Petrified Forest National Park in Arizona.
Credit: Bobby Magill/Climate Central Petrified Forest National Park in Arizona has been expanded in recent years, and is one of the few national parks in the West surrounded mostly by private, state and tribal lands.
(Credit: Bobby Magill/Climate Central)

Trump’s desire to expedite oil, gas and coal development on federal lands conflicts with the GOP’s goal to get the federal government out of the land management business, he said.

“At a time when Trump has talked about increasing public lands energy development, in part, at least to increase federal revenues, transferring the lands and minerals would mean that he would have to forego those revenues at least down the road,” Squillace said.

Robert H. Nelson, a professor of public policy at the University of Maryland specializing in public lands management, who supports the transfer of federal public lands to the states, said state control of land currently owned by the federal government would promote more innovative land management practices. That would be especially true in drought-stricken areas of California and other parts of the West, where forest management has increased the risk of catastrophic wildfire.

“What it would do is open things up for a tremendous amount of change and experimentation,” Nelson said.

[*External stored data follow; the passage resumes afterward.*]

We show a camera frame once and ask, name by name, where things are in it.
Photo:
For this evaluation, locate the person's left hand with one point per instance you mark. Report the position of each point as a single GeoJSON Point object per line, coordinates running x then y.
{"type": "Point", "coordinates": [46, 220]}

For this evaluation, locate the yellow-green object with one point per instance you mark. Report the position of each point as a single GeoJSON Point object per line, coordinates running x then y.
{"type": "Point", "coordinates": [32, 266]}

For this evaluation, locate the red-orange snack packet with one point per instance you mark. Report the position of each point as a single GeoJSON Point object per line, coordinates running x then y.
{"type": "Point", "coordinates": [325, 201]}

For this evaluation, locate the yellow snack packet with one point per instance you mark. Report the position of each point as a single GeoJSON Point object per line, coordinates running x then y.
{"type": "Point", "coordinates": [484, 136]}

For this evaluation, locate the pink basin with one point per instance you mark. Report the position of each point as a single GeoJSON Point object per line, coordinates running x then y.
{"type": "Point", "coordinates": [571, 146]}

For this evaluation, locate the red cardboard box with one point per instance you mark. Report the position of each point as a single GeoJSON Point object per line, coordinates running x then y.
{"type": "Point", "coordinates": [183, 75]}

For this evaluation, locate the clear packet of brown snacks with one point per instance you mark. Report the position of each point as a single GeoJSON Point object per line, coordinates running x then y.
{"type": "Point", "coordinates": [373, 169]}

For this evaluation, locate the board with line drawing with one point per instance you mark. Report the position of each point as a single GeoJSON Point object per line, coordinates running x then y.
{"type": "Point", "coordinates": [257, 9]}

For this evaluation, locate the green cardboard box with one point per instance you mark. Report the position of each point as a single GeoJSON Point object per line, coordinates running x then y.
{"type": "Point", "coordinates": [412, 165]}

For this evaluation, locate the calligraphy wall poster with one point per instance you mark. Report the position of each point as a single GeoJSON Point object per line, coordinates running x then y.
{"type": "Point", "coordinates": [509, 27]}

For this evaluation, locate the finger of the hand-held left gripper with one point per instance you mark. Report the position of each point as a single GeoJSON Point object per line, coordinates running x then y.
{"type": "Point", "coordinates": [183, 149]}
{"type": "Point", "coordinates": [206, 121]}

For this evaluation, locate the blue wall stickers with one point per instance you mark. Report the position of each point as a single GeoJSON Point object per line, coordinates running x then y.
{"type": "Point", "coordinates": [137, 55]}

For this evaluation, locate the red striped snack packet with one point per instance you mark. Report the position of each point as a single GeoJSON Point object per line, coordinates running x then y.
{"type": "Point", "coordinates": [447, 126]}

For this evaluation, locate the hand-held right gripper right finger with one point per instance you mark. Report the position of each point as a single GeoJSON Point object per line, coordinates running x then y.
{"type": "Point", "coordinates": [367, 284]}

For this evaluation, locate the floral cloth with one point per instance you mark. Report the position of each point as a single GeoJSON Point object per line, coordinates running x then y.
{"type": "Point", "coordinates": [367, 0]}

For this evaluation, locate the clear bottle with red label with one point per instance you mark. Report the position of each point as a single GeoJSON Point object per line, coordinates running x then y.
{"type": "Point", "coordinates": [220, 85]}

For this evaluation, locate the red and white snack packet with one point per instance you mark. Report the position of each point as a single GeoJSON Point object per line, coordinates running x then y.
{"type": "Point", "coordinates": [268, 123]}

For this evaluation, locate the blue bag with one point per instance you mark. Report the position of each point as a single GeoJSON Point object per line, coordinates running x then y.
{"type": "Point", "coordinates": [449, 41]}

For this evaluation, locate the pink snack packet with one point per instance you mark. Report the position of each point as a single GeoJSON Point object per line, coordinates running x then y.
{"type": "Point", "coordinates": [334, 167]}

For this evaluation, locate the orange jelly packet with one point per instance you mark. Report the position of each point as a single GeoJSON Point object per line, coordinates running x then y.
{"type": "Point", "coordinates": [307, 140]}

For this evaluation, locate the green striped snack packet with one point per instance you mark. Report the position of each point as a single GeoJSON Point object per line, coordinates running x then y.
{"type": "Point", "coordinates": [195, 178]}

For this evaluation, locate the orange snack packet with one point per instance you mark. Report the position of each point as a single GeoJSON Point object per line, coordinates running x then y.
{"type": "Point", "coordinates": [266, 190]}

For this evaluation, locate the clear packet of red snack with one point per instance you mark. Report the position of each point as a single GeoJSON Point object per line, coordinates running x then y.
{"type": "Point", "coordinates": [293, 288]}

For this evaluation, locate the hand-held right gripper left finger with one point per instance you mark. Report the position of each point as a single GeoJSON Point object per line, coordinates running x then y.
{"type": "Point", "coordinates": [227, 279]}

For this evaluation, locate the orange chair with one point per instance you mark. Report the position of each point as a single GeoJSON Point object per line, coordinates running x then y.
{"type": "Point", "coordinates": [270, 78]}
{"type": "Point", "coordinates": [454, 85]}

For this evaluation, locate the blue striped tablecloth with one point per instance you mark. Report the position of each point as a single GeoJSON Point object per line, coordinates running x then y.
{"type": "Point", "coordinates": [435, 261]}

But research shows that such a patchwork of land management strategies across states can serve to undermine the intact ecosystems necessary to withstand climatic changes.

“You need large connected wild landscapes to protect the air, water, and wildlife that is affected by climate change,” said Alan Rowsome, government relations director at the Wilderness Society. “If you don’t have those large protected landscapes, you’re going to start to see species and ecosystems that aren’t able to adapt.”

Managing public lands so they encompass broad landscapes is a philosophy several federal agencies underscored when they signed a memorandum of understanding with Canada in 2009. The memo says that vast swathes of public wild lands across political boundaries are critical to human and wildlife adaptation to climate change.

federal Wilderness ActThe federal Wilderness Act was passed in 1964 and today protects more than 109 million acres of federal public land nationwide. The Rawah Wilderness in northern Colorado was one of America's very first wilderness areas. (Credit: Bobby Magill/Climate Central)

Scientists from the U.S. Forest Service, Bureau of Land Management, National Park Service and other agencies echoed that view in a study they published in September in the journal BioScience. The study shows that America’s patchwork of public lands needs to be more cohesive and broad to allow ecosystems to withstand the ravages of climate change.

The scientists are calling for a national habitat conservation system that would use a broad strategy across vast regions of public and private lands to help America’s wildlife survive climate change.

Transferring lands to states would make such a strategy more difficult, and environmental groups are gearing up to fight any changes to public lands policy that would that would allow them to be privatized or drop protections for the ecosystems they protect.

The platform of the GOP is for the first time aligned with efforts to seize public lands that have been led by industry front groups and fringe militia groups, said Mark Allison, executive director of the New Mexico Wilderness Alliance, an Albuquerque-based conservation group.

“We are absolutely preparing for the worst and fully expect efforts to fundamentally dismantle the last 100 years of commitment to our nation’s public lands,” Allison said.

Dominick DellaSala, chief scientist at the Oregon-based climate change think tank Geos Institute, said opposition to the deregulation or disposal of public lands will be fierce from both environmental groups and the public.

“The majority of Americans love their public lands and will not stand for giving them to the states or private sector as that would be catastrophic ecologically and economically,” DellaSala said.